PROBLEM STATEMENT: Any image in the records is to be skipped; everything else should be reproduced exactly.

--- START ---

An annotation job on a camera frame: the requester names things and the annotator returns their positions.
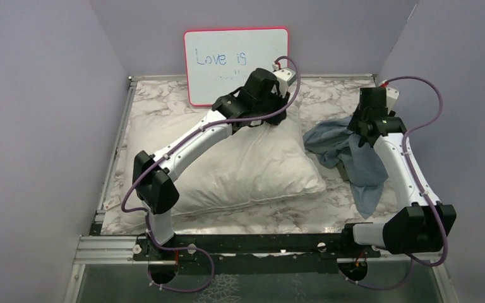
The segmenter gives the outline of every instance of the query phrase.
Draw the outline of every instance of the white pillow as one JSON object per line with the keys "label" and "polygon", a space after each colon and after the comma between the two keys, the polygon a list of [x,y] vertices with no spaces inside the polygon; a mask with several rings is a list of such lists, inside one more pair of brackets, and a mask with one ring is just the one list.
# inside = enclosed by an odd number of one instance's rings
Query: white pillow
{"label": "white pillow", "polygon": [[[196,125],[204,112],[179,116],[144,115],[132,118],[124,171],[124,190],[131,186],[135,155],[166,147]],[[278,126],[264,123],[242,128],[196,159],[175,183],[179,201],[172,215],[197,215],[255,204],[287,201],[320,194],[326,184],[304,153],[298,108],[287,109]],[[127,208],[141,206],[133,193]],[[141,211],[123,213],[124,228],[144,224]]]}

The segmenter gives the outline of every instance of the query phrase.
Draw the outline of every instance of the marble tabletop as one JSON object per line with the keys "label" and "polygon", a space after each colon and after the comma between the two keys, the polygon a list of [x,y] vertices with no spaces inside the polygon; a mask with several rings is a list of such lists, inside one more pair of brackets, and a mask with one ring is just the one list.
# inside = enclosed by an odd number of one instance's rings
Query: marble tabletop
{"label": "marble tabletop", "polygon": [[[342,118],[353,113],[358,103],[359,88],[374,86],[371,77],[303,78],[298,101],[302,102],[300,118],[302,132],[318,122]],[[186,81],[139,81],[130,112],[131,120],[139,115],[168,116],[200,112],[189,105]],[[123,188],[126,136],[119,147],[116,174],[110,194],[104,202],[106,210],[102,235],[140,234],[144,228],[126,230],[120,224],[120,201]],[[218,211],[193,217],[173,218],[174,230],[182,234],[274,234],[340,232],[345,223],[385,222],[397,212],[395,193],[386,182],[376,211],[364,220],[356,210],[348,182],[337,169],[321,166],[316,157],[307,152],[326,182],[326,193],[318,198],[269,203],[232,211]]]}

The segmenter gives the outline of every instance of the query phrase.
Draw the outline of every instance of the whiteboard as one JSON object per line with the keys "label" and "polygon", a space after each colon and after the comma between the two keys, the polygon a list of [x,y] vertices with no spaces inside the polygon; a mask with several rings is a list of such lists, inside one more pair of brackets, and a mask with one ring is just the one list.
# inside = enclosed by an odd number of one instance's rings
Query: whiteboard
{"label": "whiteboard", "polygon": [[184,34],[189,102],[212,105],[243,86],[256,68],[288,56],[286,28],[190,30]]}

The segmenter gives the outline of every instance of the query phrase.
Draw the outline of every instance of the wall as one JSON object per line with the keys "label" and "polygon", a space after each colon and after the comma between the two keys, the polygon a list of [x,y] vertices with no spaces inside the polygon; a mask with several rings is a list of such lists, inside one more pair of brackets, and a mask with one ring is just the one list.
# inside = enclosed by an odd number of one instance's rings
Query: wall
{"label": "wall", "polygon": [[286,26],[303,73],[378,73],[417,0],[90,0],[126,71],[184,74],[183,33]]}
{"label": "wall", "polygon": [[[441,119],[413,135],[424,173],[458,213],[447,263],[461,302],[485,302],[485,1],[421,0],[379,78],[426,77],[445,99]],[[428,120],[435,95],[401,81],[397,112]]]}
{"label": "wall", "polygon": [[86,0],[0,1],[0,302],[61,302],[127,76]]}

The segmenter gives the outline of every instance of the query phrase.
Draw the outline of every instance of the blue cloth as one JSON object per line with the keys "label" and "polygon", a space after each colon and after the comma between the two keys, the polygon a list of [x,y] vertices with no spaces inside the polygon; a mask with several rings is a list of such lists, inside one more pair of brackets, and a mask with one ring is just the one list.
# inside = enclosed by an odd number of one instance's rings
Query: blue cloth
{"label": "blue cloth", "polygon": [[358,147],[360,137],[347,129],[350,119],[320,122],[304,134],[304,147],[315,153],[319,163],[329,169],[343,162],[356,209],[367,219],[380,201],[388,174],[368,143]]}

--- END ---

YOUR SOLUTION:
An annotation job on a camera frame: the requester names things and the annotator returns their positions.
The segmenter gives the outline of every instance of the query phrase.
Draw the outline of every instance of the white pillow as one JSON object per line with the keys "label" and "polygon", a space after each colon and after the comma between the two keys, the polygon a list of [x,y] vertices with no spaces inside the polygon; a mask with several rings is a list of such lists, inside one more pair of brackets, and a mask with one ring is just the one list.
# inside = enclosed by an odd number of one instance's rings
Query: white pillow
{"label": "white pillow", "polygon": [[[196,125],[204,112],[179,116],[144,115],[132,118],[124,171],[124,190],[131,186],[135,155],[166,147]],[[278,126],[264,123],[242,128],[196,159],[175,183],[179,201],[172,215],[197,215],[255,204],[287,201],[320,194],[326,184],[304,153],[298,108],[287,109]],[[127,208],[141,206],[133,193]],[[141,211],[123,213],[124,228],[144,224]]]}

The segmenter gives the outline of every instance of the query phrase.
Draw the outline of every instance of the marble tabletop as one JSON object per line with the keys "label" and "polygon", a space after each colon and after the comma between the two keys, the polygon a list of [x,y] vertices with no spaces inside the polygon; a mask with several rings is a list of such lists, inside one more pair of brackets, and a mask with one ring is just the one list.
# inside = enclosed by an odd number of one instance's rings
Query: marble tabletop
{"label": "marble tabletop", "polygon": [[[342,118],[353,113],[358,103],[359,88],[374,86],[371,77],[303,78],[298,101],[302,102],[300,118],[302,132],[318,122]],[[186,81],[139,81],[130,112],[131,120],[139,115],[168,116],[200,112],[189,105]],[[123,188],[126,136],[119,147],[116,174],[110,194],[104,202],[106,210],[102,235],[140,234],[144,228],[126,230],[120,224],[120,201]],[[218,211],[193,217],[173,218],[174,230],[182,234],[274,234],[340,232],[345,223],[385,222],[397,212],[395,193],[386,182],[376,211],[364,220],[356,210],[348,182],[337,169],[321,166],[316,157],[307,152],[326,182],[326,193],[318,198],[269,203],[232,211]]]}

The segmenter gives the outline of every instance of the query phrase.
Draw the outline of every instance of the whiteboard as one JSON object per line with the keys "label" and "polygon", a space after each colon and after the comma between the two keys, the polygon a list of [x,y] vertices with no spaces inside the polygon; a mask with several rings is a list of such lists, inside one more pair of brackets, and a mask with one ring is just the one list.
# inside = enclosed by an odd number of one instance's rings
Query: whiteboard
{"label": "whiteboard", "polygon": [[184,34],[189,102],[212,105],[243,86],[256,68],[288,56],[286,28],[190,30]]}

The segmenter gives the outline of every instance of the query phrase.
Draw the outline of every instance of the wall as one JSON object per line with the keys "label" and "polygon", a space after each colon and after the comma between the two keys, the polygon a list of [x,y] vertices with no spaces inside the polygon; a mask with several rings is a list of such lists, inside one more pair of brackets, and a mask with one ring is just the one list.
# inside = enclosed by an odd number of one instance's rings
Query: wall
{"label": "wall", "polygon": [[286,26],[303,73],[378,73],[417,0],[90,0],[126,71],[184,74],[183,33]]}
{"label": "wall", "polygon": [[[441,119],[413,135],[424,173],[458,213],[447,263],[461,302],[485,302],[485,1],[421,0],[379,78],[426,77],[445,99]],[[428,120],[435,95],[401,81],[397,112]]]}
{"label": "wall", "polygon": [[86,0],[0,1],[0,302],[61,302],[127,76]]}

The segmenter gives the outline of every instance of the query phrase.
Draw the outline of every instance of the blue cloth as one JSON object per line with the keys "label" and "polygon", a space after each colon and after the comma between the two keys, the polygon a list of [x,y] vertices with no spaces inside the polygon; a mask with several rings is a list of such lists, inside one more pair of brackets, and a mask with one ring is just the one list.
# inside = enclosed by an odd number of one instance's rings
Query: blue cloth
{"label": "blue cloth", "polygon": [[358,147],[360,137],[347,129],[350,119],[320,122],[304,134],[304,147],[315,153],[319,163],[329,169],[343,162],[356,209],[367,219],[380,201],[388,174],[368,143]]}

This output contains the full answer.